Diversi anni fa la posta nel mio condominio veniva consegnata da un postino che non rivolgeva la parola a nessuno, che rispondeva in maniera brusca e tutto sembrava tranne che simpatico. Un giorno mi chiede di scendere per firmare una raccomandata, col suo solito tono euforico da serial killer. Arrivo al cancello, era inverno e faceva un freddo cane. Gli dico allora dopo averlo salutato:
“Senta, non abbiamo ammazzato nessuno, venga in casa che le offro un caffè caldo. Mica vorrà che lo beva da sola?”
Incredibile ma vero: la sua espressione corrucciata si è sciolta in un sorriso, abbiamo bevuto il caffè, scambiato quattro chiacchiere e quando l’ho salutato e ringraziato per il suo lavoro, mi ha detto che nessuno era mai stato così gentile con lui, anzi. Le persone sono scorbutiche, maleducate e il suo atteggiamento era diventato uguale a quello degli individui con cui aveva a che fare ogni giorno.

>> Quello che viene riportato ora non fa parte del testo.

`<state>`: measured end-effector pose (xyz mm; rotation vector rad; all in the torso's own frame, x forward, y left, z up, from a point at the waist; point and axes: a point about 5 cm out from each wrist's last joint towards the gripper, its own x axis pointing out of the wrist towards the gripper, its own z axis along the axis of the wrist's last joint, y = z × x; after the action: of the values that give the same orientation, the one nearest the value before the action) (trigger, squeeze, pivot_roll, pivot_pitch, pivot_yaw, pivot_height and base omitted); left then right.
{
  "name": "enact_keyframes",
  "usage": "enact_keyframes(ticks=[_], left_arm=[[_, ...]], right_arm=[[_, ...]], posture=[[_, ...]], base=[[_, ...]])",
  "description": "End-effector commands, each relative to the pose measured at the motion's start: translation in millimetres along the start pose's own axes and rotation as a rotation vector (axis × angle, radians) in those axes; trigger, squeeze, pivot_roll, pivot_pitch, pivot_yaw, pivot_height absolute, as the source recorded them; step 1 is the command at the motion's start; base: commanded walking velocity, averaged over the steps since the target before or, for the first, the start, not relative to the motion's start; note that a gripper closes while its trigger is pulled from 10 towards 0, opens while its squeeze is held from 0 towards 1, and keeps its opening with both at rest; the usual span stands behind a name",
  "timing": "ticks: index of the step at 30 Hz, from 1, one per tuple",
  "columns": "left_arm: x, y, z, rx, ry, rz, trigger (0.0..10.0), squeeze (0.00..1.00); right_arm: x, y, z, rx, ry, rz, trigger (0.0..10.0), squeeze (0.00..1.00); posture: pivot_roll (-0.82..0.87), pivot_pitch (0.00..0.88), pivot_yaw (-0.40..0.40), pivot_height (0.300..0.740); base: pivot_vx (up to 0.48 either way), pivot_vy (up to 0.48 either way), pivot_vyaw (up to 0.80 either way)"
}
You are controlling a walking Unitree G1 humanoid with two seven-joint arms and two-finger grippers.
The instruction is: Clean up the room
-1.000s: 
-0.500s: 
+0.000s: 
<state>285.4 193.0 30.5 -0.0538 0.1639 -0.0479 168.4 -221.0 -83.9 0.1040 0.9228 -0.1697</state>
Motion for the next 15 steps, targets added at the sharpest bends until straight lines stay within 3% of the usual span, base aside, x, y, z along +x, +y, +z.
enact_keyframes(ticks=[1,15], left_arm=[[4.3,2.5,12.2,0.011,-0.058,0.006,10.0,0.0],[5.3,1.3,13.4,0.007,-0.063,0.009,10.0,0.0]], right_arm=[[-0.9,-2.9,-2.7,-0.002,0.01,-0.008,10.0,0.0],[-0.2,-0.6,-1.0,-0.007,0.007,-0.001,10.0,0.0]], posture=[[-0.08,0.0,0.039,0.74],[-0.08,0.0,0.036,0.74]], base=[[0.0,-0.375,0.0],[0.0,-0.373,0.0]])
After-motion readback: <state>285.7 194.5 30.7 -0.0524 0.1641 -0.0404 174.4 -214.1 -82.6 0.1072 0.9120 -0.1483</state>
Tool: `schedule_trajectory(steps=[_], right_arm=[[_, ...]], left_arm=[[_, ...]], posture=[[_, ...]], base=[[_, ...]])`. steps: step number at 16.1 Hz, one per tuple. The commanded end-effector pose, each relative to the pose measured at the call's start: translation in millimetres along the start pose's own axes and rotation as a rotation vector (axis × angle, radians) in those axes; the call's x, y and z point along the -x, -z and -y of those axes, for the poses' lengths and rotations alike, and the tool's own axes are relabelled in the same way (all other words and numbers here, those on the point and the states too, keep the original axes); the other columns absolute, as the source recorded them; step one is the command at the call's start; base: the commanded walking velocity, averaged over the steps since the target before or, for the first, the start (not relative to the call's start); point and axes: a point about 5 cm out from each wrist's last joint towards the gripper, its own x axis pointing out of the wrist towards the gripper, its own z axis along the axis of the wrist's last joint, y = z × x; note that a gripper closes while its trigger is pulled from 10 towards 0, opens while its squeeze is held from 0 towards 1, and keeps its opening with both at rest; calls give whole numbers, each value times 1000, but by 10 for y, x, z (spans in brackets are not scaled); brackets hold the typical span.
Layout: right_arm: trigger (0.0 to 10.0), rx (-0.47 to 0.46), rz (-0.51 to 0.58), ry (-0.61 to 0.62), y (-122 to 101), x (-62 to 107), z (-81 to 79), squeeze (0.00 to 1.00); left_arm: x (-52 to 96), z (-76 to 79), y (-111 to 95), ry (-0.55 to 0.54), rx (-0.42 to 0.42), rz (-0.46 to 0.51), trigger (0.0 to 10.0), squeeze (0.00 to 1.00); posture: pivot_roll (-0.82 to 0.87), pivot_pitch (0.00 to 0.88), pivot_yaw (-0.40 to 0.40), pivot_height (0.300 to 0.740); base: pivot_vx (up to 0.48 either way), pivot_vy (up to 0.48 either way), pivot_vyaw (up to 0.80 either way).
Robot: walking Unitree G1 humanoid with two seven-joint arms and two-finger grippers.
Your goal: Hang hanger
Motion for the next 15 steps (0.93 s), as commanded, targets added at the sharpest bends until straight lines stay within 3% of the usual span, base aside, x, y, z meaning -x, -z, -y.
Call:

Inutile dire che è stato il mio postino preferito per anni, fino a quando non è andato in pensione. E nel suo ultimo giorno di lavoro ci è venuto a salutare e si è pure commosso.

E ultima cosa, ma non certo per importanza, non era Natale.

Quindi direi di tirar fuori la valigetta con le spezie e iniziare a condire la nostra vita e quella delle persone che incontriamo con un po’ di estro e un briciolo di follia.

Buon week end Masterchef de noartri!!!